• AIM OF THE TASK: Look at each line of the listing. Copy those that hold the string "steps".

• DATA EXTRACT:
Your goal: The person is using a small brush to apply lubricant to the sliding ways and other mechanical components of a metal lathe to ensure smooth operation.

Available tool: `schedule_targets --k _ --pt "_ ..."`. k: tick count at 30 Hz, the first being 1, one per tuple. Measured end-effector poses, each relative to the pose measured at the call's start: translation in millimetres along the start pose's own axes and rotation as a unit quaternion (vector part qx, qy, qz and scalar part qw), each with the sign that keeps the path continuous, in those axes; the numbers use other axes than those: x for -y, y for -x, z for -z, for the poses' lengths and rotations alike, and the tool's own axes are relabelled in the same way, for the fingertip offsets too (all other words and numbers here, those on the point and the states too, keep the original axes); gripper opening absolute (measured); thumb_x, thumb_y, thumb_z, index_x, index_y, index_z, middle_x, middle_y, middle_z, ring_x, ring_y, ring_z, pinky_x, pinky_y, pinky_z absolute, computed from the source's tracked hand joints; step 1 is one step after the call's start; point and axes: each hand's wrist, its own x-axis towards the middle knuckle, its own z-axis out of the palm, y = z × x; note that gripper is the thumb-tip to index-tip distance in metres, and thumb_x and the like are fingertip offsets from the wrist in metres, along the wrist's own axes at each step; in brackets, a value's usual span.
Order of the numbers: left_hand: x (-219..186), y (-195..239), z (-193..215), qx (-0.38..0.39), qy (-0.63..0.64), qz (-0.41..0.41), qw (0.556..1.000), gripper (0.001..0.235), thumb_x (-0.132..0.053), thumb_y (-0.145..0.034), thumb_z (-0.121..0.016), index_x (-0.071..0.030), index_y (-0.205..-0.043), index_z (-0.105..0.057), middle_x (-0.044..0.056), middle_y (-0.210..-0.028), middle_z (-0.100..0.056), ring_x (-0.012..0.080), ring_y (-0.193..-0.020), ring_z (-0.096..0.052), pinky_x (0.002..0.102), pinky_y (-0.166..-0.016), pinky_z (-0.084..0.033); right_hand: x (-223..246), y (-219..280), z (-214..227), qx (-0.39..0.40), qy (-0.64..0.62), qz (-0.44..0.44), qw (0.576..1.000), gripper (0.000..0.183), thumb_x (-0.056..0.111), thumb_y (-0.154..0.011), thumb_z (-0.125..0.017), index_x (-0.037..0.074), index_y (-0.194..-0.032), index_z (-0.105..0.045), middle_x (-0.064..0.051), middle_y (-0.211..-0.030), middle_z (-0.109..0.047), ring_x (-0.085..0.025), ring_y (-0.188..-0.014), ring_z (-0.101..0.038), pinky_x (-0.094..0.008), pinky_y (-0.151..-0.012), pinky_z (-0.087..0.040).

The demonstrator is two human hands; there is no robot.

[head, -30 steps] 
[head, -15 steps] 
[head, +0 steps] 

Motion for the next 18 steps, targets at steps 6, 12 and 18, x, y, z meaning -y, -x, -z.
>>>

• RESULT:
[head, -30 steps] 
[head, -15 steps] 
[head, +0 steps] 
Motion for the next 18 steps, targets at steps 6, 12 and 18, x, y, z meaning -y, -x, -z.

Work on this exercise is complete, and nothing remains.